Do I Need a Last Will and Testament?

If you do not have a Will, state law will determine who will receive your assets at your death. In Georgia, a married person’s assets will be divided between the surviving spouse and any children. An unmarried person’s assets generally will pass to his or her parents or children (or possibly to more distant relatives). In addition, any assets passing to minor children may ultimately be distributable to them at age 18. If you have assets and/or liabilities, you should execute a Will, in order to instruct how those assets are to be handled upon your death. Additionally, your Will can designate an executor who will collect your assets, pay your debts and distribute the balance to your designated beneficiaries. If you have minor children, you can use a Will to name their guardian.
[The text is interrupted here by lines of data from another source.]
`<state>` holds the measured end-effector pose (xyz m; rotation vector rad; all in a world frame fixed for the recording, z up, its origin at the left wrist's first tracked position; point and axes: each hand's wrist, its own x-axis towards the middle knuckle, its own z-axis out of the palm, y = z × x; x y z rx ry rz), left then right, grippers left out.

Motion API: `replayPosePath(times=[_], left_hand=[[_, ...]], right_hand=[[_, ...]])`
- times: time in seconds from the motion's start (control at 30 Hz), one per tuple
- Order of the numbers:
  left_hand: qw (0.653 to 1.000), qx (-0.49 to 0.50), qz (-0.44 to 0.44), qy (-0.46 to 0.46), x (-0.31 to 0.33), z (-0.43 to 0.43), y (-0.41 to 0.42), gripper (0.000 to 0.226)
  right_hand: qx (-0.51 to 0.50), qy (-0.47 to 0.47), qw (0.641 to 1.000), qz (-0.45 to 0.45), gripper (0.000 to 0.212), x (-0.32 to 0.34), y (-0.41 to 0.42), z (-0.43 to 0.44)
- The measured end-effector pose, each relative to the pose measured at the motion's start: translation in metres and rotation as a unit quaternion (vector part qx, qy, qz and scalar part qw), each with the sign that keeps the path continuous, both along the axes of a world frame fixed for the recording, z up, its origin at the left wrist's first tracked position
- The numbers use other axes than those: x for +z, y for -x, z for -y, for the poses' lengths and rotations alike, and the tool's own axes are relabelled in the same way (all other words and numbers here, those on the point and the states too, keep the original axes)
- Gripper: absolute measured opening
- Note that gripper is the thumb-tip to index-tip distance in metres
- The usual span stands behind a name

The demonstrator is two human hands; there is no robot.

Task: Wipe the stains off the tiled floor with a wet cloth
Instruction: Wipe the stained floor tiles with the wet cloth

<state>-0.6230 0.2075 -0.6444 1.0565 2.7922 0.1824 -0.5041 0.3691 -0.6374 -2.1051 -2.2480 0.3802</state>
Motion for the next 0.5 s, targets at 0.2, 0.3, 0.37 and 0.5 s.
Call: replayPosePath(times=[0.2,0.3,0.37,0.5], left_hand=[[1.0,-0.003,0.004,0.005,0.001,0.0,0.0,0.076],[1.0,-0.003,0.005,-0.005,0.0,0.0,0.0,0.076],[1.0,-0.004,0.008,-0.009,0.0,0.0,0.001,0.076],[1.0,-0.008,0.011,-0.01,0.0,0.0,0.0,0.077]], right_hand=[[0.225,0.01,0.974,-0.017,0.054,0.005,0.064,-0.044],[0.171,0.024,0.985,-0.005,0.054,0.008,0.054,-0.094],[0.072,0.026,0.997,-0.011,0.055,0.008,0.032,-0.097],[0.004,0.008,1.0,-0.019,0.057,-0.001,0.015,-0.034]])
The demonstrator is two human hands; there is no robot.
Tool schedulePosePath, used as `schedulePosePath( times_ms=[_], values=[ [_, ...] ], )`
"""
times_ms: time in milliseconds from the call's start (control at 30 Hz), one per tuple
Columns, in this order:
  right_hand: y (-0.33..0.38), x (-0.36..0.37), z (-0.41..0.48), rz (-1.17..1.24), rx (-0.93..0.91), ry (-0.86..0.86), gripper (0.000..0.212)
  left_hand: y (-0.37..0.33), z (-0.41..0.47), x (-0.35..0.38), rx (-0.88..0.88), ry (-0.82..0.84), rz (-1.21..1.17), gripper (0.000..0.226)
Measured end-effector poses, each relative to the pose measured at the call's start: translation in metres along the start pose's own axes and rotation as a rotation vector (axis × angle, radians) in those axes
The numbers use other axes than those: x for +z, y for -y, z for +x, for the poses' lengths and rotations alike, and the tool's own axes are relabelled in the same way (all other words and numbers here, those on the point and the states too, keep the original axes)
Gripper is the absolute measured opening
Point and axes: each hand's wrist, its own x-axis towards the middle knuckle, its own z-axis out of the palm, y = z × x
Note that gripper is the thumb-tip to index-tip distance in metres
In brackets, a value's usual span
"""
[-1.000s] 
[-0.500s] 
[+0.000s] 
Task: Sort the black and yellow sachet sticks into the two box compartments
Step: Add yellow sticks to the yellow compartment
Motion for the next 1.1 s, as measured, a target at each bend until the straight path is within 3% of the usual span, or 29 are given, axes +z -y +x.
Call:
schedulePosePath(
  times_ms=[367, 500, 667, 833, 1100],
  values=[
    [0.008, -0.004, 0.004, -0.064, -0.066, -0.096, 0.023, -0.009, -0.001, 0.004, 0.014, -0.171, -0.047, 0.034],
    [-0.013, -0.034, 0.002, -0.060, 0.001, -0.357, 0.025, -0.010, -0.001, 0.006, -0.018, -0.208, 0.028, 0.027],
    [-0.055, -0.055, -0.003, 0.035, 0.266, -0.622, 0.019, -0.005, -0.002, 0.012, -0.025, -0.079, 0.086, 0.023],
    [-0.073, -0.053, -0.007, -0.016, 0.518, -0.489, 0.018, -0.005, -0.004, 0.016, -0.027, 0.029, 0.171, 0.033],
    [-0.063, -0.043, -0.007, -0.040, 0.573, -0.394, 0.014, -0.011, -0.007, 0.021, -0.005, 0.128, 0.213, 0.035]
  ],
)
Finally, you can use a Will to create a trust to protect family members with spendthrift tendencies or substantial exposure to creditors and appoint a trustee to control these assets.

How Do I Minimize Estate Taxes?

If you have assets worth more than $5,430,000 (including life insurance that you own and retirement plan assets), your estate may be facing an estate tax liability. Estate taxes are, in many cases, avoidable with proper planning and time to implement the planning. Our practice includes analyzing the ownership of assets to ensure that the maximum amount can pass free of tax. In addition, we explore with clients lifetime options for reducing the tax bill triggered at death, including lifetime gifts to family members or trusts for their benefit.  Attorneys at Cohen & Caproni have over 80 years of experience and expertise in probate and estate tax law. We can work with you to review your situation to optimize the outcome.

What Estate Planning Tools are Available to Me?

There are a number of estate planning “tools” that may be appropriate for your situation, including Wills, trusts (whether lifetime or testamentary), family partnerships or LLCs, life insurance trusts, grantor retained annuity trusts or unitrusts, charitable remainder trusts, and charitable lead trusts. Cohen & Caproni can help you determine which tools are right for you and your family.